However, I’ve found that no matter how much time someone has, they try to do everything as quickly as possible.  That means they scarf their food, gulp their drinks, and scribble through their paperwork (oddly enough, they still seem to savor their time in the lavatories.  I guess some things just can’t be rushed). 

            I follow the rules and hand out documents to the right side of Economy while John covers the left side.  We then keep extras on the first beverage cart, the meal cart, and the final beverage cart. 

            It typically takes about 2 to 3 hours to do the first service (consisting of a first beverage and snack service, trash pick up, main course and beverage combined, trash pick up, final beverage, then final- as if it ever ended- trash pickup).  That’s 2 to 3 hours where we don’t care if you screw up or lose your paperwork because we have more ready for you. 

            Naturally, no one asks for more right then.  Nor do they ask for more during the deathly slow hours where none of us have anything to do.  They ask for more paperwork, or tell us that they never got any during our final decent where we have the most to do in the shortest amount of time. 

            At about 20,000 feet, that’s well into final decent, the call buttons start ringing like the carol of the bells. 


Hark how the bells
Sweet service bells
All seem to say
“I threw my docs away”

Oh how they pound
Raising the sound
Passengers wail
Telling their tale

“I need a pen!”
“We’re landing when?”
“Fill this out how?”
“Do I declare my cow?” 

“I’ve lost, I’ve lost, I’ve lost, I’ve lost my papers.”
“I’ve lost, I’ve lost, I’ve lost, I’ve lost my papers.”
On, on they send
On, without end.
Ding, dong, ding, dong


     Too much?  Alright, I’ll wrap it up with one more short cautionary tale. 

There was a younger man sitting toward the back of the airplane and like so many young men, he had a few beers with dinner.  Then he had a few more after dinner.  Never enough to make us worry about him. 

In the final two hours of the flight, he started making frequent trips to the rear lavatory.  He was pale and sweaty and the first time he came back I thought he might be sick. 

By the fourth time, I was sure he was sick. 

When he came out of the bathroom the last time I had to ask. 

“Are you alright?”  An obvious ‘no’ but I don’t want to accuse someone of being sick that isn’t.

“Yeah,” he said.  “I think it’s all out now.” 

“Can I get you a cup of water?  Ginger Ale?”

“No.  I’m ok.  I’m not sure what was wrong but I feel better.”

“Well you had a few beers,” I pointed out.

“Not that many.”

“Did you take any medications?”

“Yeah, I took a Percocet so I would sleep.”

First of all, I’m pretty sure that percocet is not a sleeping pill, it’s a pain killer.  Second, I’m pretty sure it’s one of those pills that comes with a warning, “Do not take with Alcohol.”  It should add, “If you do, you may vomit 4 times." 

I didn't feel bad for him.  Unlike Mr.

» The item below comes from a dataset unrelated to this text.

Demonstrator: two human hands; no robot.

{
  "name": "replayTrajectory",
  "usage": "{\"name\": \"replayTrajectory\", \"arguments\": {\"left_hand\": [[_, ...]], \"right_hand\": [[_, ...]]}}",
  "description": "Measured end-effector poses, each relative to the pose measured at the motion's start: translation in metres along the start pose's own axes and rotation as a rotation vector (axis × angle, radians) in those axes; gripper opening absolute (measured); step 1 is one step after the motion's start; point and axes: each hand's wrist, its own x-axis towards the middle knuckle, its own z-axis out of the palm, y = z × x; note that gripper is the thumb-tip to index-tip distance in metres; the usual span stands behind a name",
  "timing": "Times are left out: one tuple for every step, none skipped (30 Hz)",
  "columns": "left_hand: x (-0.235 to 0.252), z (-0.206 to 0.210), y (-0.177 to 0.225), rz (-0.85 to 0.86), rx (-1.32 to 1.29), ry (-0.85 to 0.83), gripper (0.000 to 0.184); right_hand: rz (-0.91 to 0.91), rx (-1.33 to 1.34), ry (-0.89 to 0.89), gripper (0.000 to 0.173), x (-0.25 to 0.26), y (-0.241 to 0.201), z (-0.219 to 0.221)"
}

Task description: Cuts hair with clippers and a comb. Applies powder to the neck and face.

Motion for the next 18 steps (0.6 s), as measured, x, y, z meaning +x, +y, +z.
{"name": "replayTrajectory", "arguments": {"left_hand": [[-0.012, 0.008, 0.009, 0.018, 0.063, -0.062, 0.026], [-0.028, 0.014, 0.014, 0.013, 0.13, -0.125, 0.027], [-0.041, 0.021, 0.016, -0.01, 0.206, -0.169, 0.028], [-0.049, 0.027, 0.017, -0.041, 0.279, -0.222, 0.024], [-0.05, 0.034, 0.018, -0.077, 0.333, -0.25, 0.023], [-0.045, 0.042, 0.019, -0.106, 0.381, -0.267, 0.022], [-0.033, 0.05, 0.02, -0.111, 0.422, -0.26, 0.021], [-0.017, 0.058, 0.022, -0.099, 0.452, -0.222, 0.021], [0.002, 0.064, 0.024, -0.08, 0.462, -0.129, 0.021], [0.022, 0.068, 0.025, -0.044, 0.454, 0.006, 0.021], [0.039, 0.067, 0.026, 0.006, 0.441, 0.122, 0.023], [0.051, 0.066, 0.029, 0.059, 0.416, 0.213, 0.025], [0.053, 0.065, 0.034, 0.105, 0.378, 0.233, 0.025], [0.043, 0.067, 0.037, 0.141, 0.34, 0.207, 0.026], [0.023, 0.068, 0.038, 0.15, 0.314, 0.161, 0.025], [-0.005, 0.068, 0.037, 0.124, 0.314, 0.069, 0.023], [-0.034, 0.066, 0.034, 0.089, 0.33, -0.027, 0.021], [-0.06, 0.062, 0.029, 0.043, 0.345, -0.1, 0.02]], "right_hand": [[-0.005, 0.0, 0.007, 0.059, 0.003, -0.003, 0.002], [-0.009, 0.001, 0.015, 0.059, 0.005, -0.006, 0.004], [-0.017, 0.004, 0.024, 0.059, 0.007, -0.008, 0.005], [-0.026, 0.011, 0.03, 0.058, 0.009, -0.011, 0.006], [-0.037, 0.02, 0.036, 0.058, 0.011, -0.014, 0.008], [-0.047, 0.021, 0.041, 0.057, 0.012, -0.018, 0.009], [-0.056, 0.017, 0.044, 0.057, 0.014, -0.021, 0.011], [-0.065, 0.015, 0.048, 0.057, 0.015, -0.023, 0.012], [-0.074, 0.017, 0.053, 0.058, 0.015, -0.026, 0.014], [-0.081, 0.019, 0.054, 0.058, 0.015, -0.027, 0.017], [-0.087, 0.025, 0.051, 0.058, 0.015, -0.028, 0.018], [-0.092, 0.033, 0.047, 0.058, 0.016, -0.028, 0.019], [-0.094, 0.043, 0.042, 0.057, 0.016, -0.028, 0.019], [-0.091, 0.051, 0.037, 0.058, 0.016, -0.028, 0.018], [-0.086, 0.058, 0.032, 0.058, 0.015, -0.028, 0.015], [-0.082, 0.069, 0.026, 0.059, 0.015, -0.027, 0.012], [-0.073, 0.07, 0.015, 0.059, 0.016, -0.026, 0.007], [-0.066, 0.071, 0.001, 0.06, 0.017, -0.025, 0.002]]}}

T, I don't pity the fool.

  

Thursday, December 4, 2008

Narita II: The Temple


I woke up at 7:30 with plenty of time to get some cultural value out of my short visit.  Our pickup time was 2:30 that afternoon which left the whole morning to explore.

            Lois and I had both been to Narita before but neither of us had visited the temple, Naritasan.  The hotel manager told us at dinner the night before that the monks have a procession and a ritual a 9 o’clock every morning so we jumped on the 8:25 bus into town. 

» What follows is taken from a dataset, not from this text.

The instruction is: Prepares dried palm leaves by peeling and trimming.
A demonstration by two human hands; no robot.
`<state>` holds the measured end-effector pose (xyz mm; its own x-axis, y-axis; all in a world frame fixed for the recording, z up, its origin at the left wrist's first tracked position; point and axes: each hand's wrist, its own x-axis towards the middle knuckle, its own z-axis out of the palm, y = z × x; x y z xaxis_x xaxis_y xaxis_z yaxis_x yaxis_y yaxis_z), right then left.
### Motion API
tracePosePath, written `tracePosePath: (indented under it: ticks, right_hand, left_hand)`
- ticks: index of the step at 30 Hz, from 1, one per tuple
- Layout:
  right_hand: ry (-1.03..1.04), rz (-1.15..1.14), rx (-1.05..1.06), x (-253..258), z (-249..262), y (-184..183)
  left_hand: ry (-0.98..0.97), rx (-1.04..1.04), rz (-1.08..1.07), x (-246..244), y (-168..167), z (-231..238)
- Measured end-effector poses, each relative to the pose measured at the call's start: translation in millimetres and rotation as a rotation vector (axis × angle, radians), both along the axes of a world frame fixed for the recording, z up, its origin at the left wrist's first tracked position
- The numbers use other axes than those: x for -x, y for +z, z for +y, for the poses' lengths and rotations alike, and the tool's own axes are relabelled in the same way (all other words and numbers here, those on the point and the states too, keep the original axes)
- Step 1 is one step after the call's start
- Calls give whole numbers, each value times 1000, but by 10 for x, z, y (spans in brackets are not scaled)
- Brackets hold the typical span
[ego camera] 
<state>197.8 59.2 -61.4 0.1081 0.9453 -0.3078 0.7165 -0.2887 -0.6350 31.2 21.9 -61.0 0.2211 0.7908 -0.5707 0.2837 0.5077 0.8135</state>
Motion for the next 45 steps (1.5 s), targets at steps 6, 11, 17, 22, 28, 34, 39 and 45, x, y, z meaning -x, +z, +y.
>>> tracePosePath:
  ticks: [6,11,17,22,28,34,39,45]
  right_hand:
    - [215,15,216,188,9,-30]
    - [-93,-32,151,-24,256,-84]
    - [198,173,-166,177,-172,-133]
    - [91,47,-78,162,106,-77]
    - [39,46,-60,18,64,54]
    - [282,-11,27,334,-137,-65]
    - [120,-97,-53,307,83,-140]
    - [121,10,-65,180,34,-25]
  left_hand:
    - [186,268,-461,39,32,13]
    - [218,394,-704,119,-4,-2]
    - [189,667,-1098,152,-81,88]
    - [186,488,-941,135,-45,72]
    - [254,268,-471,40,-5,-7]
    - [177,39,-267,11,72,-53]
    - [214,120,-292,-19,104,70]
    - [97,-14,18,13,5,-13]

            The concierge drew us a crude map that was supposed to serve as our directions to the temple.  He was not good with proportions.

            “You will cross over the train station and go right.  You will see the temple on your left.”

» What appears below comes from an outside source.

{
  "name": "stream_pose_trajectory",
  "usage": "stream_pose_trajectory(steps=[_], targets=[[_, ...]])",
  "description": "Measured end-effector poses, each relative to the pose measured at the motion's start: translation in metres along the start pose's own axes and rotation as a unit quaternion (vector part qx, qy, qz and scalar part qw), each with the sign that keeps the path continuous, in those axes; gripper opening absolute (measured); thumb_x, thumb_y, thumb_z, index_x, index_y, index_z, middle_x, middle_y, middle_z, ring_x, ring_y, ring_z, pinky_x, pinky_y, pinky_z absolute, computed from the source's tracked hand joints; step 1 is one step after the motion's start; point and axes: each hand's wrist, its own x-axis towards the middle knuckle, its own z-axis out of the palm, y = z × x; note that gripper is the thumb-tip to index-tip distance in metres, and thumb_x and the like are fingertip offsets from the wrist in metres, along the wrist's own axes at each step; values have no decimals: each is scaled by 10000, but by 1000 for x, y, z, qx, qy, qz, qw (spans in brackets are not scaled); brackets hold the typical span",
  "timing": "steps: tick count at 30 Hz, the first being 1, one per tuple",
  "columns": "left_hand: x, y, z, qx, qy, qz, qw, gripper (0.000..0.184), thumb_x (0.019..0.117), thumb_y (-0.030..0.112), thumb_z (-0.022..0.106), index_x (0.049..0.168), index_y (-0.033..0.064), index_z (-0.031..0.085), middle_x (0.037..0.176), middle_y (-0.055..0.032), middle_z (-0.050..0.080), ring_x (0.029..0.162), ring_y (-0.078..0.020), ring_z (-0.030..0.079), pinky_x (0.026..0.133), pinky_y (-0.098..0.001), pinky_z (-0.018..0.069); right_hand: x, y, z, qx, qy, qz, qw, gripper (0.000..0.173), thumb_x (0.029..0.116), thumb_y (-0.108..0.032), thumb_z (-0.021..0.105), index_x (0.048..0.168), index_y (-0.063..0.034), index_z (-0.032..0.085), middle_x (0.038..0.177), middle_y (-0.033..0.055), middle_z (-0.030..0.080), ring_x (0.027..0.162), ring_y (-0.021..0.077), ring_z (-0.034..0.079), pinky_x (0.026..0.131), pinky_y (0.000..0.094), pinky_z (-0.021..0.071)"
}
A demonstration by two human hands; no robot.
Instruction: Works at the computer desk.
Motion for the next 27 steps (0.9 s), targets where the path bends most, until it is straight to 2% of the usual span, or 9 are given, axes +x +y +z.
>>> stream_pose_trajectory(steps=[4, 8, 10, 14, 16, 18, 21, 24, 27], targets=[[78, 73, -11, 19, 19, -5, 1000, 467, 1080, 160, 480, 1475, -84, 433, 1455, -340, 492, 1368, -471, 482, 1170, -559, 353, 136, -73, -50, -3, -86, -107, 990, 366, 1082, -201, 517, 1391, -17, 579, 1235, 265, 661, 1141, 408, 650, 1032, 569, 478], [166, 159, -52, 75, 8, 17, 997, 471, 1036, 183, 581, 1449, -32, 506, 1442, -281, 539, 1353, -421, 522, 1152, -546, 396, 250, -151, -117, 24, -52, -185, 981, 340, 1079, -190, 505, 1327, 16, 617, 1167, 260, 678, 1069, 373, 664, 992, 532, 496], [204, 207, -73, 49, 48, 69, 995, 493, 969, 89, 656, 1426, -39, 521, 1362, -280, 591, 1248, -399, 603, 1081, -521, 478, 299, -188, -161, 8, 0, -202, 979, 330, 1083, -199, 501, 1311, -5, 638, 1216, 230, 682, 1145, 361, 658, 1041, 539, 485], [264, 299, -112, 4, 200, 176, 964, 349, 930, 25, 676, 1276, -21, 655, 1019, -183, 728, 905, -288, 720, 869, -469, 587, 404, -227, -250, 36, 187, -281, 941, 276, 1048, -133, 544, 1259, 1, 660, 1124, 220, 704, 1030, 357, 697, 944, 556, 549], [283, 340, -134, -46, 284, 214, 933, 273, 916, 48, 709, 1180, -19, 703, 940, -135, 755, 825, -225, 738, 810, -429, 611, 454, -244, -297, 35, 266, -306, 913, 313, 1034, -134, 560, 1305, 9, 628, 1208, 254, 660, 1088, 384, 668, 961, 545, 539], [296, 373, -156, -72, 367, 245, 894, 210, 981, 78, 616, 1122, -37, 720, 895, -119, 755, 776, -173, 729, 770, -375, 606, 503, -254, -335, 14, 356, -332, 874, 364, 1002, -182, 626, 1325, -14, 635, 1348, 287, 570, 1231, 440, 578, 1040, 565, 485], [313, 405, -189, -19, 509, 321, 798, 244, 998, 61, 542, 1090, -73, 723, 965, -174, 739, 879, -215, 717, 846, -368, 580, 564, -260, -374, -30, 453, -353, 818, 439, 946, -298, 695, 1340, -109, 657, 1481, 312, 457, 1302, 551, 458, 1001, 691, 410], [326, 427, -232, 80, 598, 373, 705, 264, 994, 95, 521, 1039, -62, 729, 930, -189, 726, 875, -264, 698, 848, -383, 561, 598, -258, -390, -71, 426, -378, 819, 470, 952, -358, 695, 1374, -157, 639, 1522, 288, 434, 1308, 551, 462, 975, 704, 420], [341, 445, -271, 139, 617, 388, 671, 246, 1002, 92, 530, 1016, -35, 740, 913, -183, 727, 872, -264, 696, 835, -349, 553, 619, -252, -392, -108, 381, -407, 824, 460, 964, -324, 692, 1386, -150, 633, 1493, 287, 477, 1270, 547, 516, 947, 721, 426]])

            He was an older Japanese gentleman but he spoke very clear, by the book English.  I thought the directions sounded easy enough and in retrospect, they were technically correct.  However, if I were giving directions I’d probably have mentioned how to get though the train station and I might have told you that the road bends and you shouldn’t be fooled by the broad alley which goes straight and that you’ll be walking for a little over a half a mile before you see the temple on your left.  But he didn’t and we figured it out.  Eventually. 

            After the 10-minute bus ride from the hotel it took us 30 minutes of walking in the right, then the wrong, then the right direction again before we found the Temple.  We missed the procession of the monks but we got to see the ritual. 

            It’s called the Goma rite and the only information we had about it was from the pamphlet we grabbed from a visitors station.  It says, “The Goma rite is a mysterious temple service in which we pray to Fudo Myoo [spelled with horizontal accent-lines over all the “o’s”], the main deity of Naritasan Temple, for the fulfillment of our wishes.”  Not a lot to go on. 

We had to take our shoes off to enter the Great Main Hall and place them in blue bags provided outside the door.  We sat in the back and watched.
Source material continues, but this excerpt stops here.